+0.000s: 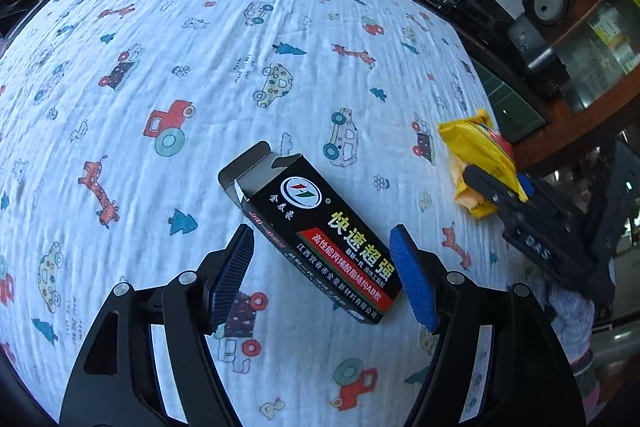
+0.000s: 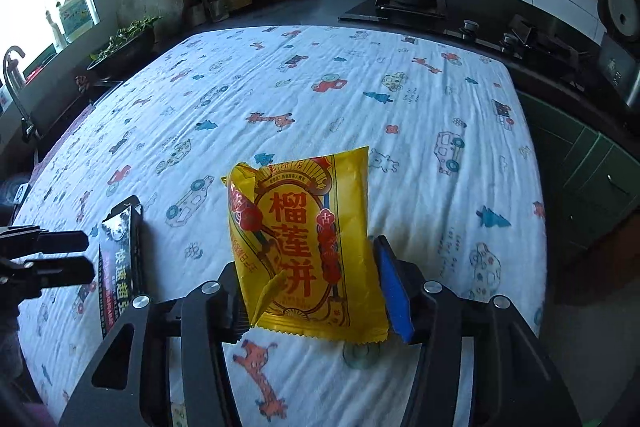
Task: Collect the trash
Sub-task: 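Grasp the yellow durian-cake packet with the right gripper and lift it, then grasp the black glue box with the left gripper while the right holds the yellow packet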
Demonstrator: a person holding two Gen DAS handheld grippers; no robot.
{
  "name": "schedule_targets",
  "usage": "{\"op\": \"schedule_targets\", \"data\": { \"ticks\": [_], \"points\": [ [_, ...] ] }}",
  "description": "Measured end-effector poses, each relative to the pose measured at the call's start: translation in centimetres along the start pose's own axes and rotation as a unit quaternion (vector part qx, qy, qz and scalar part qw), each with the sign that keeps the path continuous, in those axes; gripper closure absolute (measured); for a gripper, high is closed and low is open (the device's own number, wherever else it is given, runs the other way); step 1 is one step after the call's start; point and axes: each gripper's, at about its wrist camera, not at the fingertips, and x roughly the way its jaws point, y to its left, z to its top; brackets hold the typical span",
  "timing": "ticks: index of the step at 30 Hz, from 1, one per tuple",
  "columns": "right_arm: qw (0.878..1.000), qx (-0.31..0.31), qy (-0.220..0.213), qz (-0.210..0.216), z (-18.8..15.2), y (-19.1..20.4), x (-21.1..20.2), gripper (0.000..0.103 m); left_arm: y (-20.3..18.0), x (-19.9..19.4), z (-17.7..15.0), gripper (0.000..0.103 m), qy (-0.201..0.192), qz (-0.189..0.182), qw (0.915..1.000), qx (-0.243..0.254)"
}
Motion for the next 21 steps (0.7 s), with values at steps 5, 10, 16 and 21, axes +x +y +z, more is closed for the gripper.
{"op": "schedule_targets", "data": {
  "ticks": [5, 10, 16, 21],
  "points": [
    [1.000, 0.004, -0.013, -0.011, -2.2, -0.2, -3.0, 0.051, -1.0, 1.4, 0.3, 0.031, 0.005, 0.026, 0.9994, -0.021],
    [1.000, 0.012, -0.019, -0.020, -4.0, -0.5, -4.9, 0.051, -1.2, 2.6, 0.5, 0.031, 0.010, 0.053, 0.9976, -0.043],
    [0.999, 0.024, -0.028, -0.025, -6.2, -0.8, -7.0, 0.051, -1.7, 3.0, 0.7, 0.031, 0.003, 0.074, 0.9961, -0.049],
    [0.998, 0.032, -0.037, -0.042, -7.7, -0.6, -8.5, 0.051, -2.2, 3.1, 0.3, 0.035, -0.002, 0.086, 0.9959, -0.030]
  ]
}}
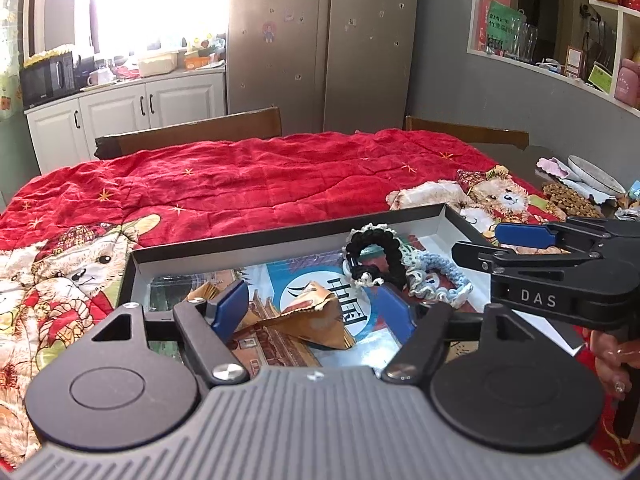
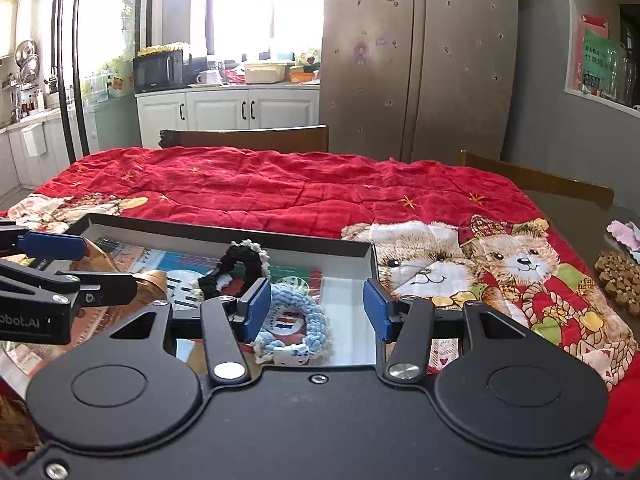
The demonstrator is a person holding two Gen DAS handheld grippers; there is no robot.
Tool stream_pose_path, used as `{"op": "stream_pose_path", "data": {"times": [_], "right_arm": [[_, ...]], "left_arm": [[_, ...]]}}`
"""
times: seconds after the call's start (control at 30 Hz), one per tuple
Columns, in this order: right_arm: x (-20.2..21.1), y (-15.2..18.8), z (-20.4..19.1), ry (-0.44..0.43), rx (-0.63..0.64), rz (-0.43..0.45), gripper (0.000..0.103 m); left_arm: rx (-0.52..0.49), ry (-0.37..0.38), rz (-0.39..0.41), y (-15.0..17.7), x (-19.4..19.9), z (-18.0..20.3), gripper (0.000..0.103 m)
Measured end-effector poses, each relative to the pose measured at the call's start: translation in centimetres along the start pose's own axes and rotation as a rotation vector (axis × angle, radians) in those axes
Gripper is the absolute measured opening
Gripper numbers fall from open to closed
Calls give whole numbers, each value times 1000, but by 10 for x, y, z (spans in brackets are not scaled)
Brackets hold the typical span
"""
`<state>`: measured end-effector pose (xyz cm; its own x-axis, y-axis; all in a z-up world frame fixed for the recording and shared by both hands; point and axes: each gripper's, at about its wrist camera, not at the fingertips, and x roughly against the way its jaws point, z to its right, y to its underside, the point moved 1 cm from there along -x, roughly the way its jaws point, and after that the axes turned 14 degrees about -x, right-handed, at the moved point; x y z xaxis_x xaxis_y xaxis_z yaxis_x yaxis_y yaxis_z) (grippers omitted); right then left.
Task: Organize objects
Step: 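Withdraw both open tools from the box toward the items on the bedspread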
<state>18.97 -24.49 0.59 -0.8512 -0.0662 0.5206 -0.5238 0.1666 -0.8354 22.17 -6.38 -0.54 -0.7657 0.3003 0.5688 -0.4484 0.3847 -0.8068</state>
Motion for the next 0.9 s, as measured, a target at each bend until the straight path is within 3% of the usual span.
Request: {"op": "stream_pose_path", "data": {"times": [0.9], "right_arm": [[70,-1,-20,-59,71,51,51]], "left_arm": [[-18,-15,79,-3,58,4,85]]}}
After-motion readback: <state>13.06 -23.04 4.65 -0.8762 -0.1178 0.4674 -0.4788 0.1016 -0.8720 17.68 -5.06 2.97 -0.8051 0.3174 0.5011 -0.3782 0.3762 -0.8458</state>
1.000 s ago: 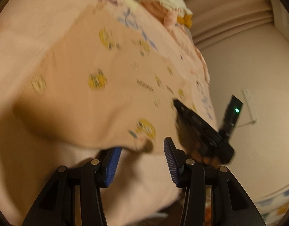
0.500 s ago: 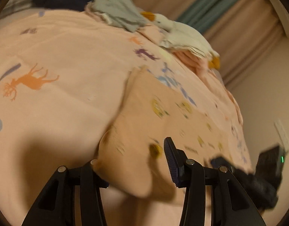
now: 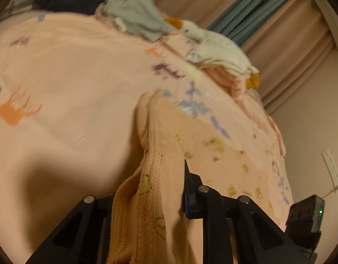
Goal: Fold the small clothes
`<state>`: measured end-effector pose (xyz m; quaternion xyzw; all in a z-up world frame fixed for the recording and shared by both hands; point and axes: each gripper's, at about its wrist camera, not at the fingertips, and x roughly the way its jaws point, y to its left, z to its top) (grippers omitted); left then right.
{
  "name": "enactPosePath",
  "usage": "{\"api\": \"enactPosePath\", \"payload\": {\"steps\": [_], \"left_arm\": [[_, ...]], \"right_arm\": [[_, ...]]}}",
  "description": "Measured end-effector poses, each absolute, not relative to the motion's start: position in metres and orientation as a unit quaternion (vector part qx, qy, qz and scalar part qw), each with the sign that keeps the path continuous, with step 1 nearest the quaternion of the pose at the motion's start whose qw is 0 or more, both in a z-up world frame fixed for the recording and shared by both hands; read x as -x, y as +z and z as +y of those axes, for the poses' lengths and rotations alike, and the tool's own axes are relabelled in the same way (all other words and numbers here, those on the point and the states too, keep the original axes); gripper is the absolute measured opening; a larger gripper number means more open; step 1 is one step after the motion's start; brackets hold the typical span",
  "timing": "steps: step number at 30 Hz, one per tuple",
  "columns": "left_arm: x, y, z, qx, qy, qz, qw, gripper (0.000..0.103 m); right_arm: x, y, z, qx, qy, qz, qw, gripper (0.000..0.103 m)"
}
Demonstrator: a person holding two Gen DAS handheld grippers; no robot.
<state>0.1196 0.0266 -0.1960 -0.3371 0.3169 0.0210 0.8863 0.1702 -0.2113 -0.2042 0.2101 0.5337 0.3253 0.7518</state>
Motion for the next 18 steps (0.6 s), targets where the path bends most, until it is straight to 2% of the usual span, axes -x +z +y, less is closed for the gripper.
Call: {"api": "enactPosePath", "payload": {"steps": [8,9,14,16,18], "left_arm": [[-0.137,-0.165,-0.050,0.229,-0.075,0.288,0.927,0.019],[-0.139,-0.167,-0.066,0.213,-0.102,0.296,0.925,0.019],[-0.131,-0.182,-0.133,0.103,-0.164,0.342,0.919,0.020],[-0.127,-0.182,-0.141,0.068,-0.147,0.350,0.923,0.021],[-0.122,-0.174,-0.133,0.079,-0.160,0.356,0.917,0.027]], "right_arm": [[-0.175,-0.195,-0.294,-0.294,0.276,0.510,0.760,0.005],[-0.176,-0.194,-0.303,-0.300,0.265,0.508,0.762,0.011],[-0.179,-0.188,-0.349,-0.351,0.234,0.486,0.765,0.014],[-0.178,-0.192,-0.353,-0.374,0.241,0.486,0.752,0.019],[-0.177,-0.194,-0.348,-0.382,0.254,0.495,0.739,0.030]]}}
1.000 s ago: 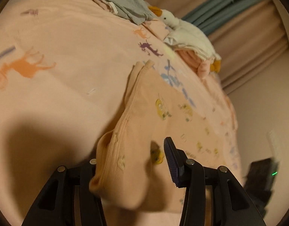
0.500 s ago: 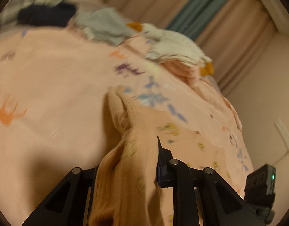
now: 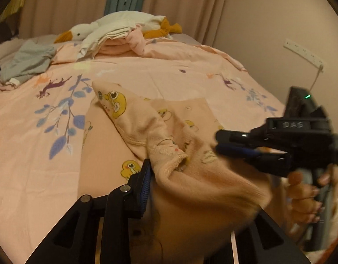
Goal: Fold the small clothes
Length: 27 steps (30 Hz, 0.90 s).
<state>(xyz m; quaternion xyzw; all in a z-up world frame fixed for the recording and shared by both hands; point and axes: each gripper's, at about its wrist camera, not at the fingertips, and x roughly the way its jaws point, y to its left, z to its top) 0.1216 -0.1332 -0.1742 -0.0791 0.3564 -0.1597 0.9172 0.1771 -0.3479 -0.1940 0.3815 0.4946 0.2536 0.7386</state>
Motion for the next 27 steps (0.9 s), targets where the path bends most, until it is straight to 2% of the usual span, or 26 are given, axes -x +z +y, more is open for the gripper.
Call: {"api": "enactPosePath", "payload": {"steps": [2,4,7,8,11,16,19,25,27], "left_arm": [[-0.116,-0.162,-0.118,0.131,-0.180,0.369,0.902,0.049],[-0.102,-0.151,-0.107,0.170,-0.209,0.346,0.899,0.055],[-0.077,-0.132,-0.105,0.149,-0.232,0.276,0.921,0.066],[-0.073,-0.131,-0.105,0.140,-0.224,0.265,0.927,0.066],[-0.069,-0.136,-0.102,0.116,-0.215,0.287,0.926,0.066],[-0.080,-0.161,-0.100,0.105,-0.192,0.360,0.907,0.066],[-0.083,-0.177,-0.099,0.107,-0.195,0.407,0.886,0.066],[-0.063,-0.180,-0.096,0.117,-0.189,0.424,0.878,0.066],[-0.058,-0.180,-0.094,0.133,-0.189,0.432,0.872,0.066]], "right_arm": [[-0.173,-0.193,-0.339,-0.383,0.270,0.498,0.730,0.039],[-0.174,-0.189,-0.335,-0.383,0.286,0.495,0.725,0.046],[-0.177,-0.189,-0.320,-0.394,0.310,0.493,0.711,0.056],[-0.179,-0.191,-0.316,-0.393,0.306,0.498,0.710,0.060],[-0.183,-0.191,-0.304,-0.377,0.285,0.508,0.720,0.062],[-0.192,-0.178,-0.291,-0.376,0.332,0.487,0.715,0.061],[-0.197,-0.176,-0.279,-0.336,0.326,0.502,0.727,0.061],[-0.211,-0.188,-0.271,-0.349,0.311,0.521,0.715,0.061],[-0.213,-0.189,-0.265,-0.340,0.312,0.520,0.719,0.048]]}}
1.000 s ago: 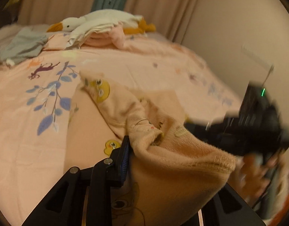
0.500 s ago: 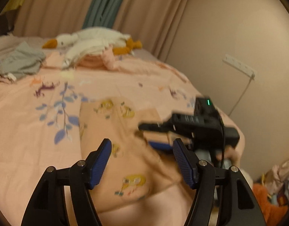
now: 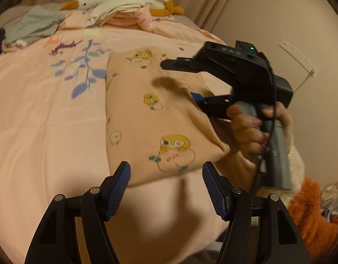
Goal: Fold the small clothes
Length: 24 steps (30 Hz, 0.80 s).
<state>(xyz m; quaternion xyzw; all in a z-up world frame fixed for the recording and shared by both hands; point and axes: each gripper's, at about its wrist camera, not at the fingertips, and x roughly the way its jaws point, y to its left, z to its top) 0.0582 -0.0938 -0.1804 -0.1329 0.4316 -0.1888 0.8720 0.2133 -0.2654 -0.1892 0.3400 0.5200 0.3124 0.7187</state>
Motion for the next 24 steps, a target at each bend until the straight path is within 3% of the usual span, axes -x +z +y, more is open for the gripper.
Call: {"api": "enactPosePath", "payload": {"steps": [3,12,24], "left_arm": [[-0.064,-0.190,-0.088,0.173,-0.183,0.465,0.849,0.066],[-0.076,-0.205,-0.080,0.257,-0.186,0.495,0.809,0.066],[-0.073,-0.202,-0.099,0.210,-0.183,0.489,0.827,0.066]], "right_arm": [[-0.214,-0.191,-0.253,-0.315,0.321,0.517,0.728,0.021],[-0.216,-0.181,-0.250,-0.318,0.341,0.481,0.743,0.017],[-0.215,-0.153,-0.263,-0.346,0.374,0.422,0.750,0.016]]}}
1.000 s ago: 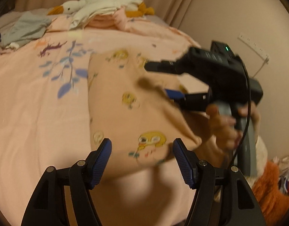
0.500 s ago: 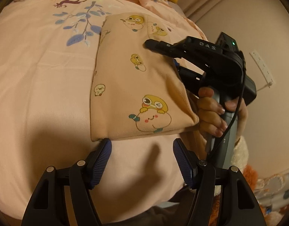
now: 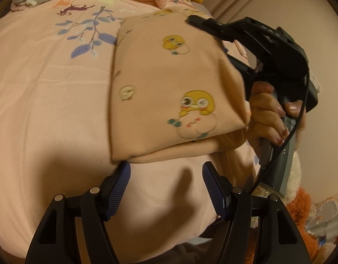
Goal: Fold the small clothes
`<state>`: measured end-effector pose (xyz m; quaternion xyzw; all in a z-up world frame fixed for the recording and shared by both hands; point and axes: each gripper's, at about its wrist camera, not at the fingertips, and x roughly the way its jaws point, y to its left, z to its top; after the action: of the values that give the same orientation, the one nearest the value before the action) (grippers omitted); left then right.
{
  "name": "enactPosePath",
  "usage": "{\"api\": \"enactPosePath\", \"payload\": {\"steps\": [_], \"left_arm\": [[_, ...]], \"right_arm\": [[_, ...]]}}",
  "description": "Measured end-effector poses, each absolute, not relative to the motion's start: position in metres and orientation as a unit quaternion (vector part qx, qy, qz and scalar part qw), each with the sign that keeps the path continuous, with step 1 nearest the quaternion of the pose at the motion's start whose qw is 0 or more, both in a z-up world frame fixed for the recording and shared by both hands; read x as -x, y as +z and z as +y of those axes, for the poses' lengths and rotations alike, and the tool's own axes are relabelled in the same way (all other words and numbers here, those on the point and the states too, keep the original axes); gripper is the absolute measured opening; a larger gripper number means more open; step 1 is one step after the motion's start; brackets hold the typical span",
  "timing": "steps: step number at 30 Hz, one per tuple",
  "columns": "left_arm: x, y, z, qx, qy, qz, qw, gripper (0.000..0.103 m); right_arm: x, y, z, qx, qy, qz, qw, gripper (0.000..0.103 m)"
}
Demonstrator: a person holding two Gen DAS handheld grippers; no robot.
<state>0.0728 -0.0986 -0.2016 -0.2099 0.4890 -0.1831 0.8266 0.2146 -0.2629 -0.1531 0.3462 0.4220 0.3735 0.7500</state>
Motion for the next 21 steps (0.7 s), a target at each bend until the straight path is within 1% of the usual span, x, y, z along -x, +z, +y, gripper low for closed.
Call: {"api": "enactPosePath", "payload": {"steps": [4,8,12,16,18,20,21], "left_arm": [[-0.073,-0.201,-0.100,0.199,-0.165,0.491,0.832,0.066],[-0.070,-0.196,-0.110,0.126,-0.119,0.474,0.863,0.066],[-0.075,-0.199,-0.124,0.075,-0.087,0.459,0.881,0.066],[-0.072,-0.204,-0.131,0.034,-0.063,0.440,0.895,0.066],[-0.069,-0.205,-0.135,0.017,-0.061,0.429,0.901,0.054],[-0.063,-0.206,-0.137,0.005,-0.075,0.422,0.903,0.029],[-0.064,-0.201,-0.138,0.001,-0.077,0.421,0.904,0.028]], "right_arm": [[-0.211,-0.145,-0.274,-0.353,0.379,0.404,0.754,0.016],[-0.210,-0.140,-0.286,-0.360,0.375,0.392,0.759,0.016],[-0.209,-0.138,-0.295,-0.369,0.375,0.382,0.760,0.016],[-0.209,-0.141,-0.301,-0.367,0.365,0.389,0.762,0.016],[-0.211,-0.146,-0.306,-0.367,0.353,0.397,0.764,0.016],[-0.211,-0.151,-0.309,-0.363,0.334,0.413,0.765,0.015],[-0.211,-0.153,-0.310,-0.358,0.330,0.418,0.767,0.014]]}}
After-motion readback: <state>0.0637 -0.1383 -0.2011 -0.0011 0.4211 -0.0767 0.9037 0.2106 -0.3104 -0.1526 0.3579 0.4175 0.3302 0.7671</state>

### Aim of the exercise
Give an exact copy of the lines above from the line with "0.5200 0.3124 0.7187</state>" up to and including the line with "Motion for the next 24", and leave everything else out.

### Solution to this task
<state>(xyz m; quaternion xyzw; all in a z-up world frame fixed for the recording and shared by both hands; point and axes: each gripper's, at about its wrist camera, not at the fingertips, and x roughly the way its jaws point, y to its left, z to its top) 0.0582 -0.0938 -0.1804 -0.1329 0.4316 -0.1888 0.8720 0.2133 -0.2654 -0.1892 0.3400 0.5200 0.3124 0.7187</state>
Motion for the next 24 steps, a target at each bend until the straight path is within 3% of the usual span, axes -x +z +y, more is open for the gripper.

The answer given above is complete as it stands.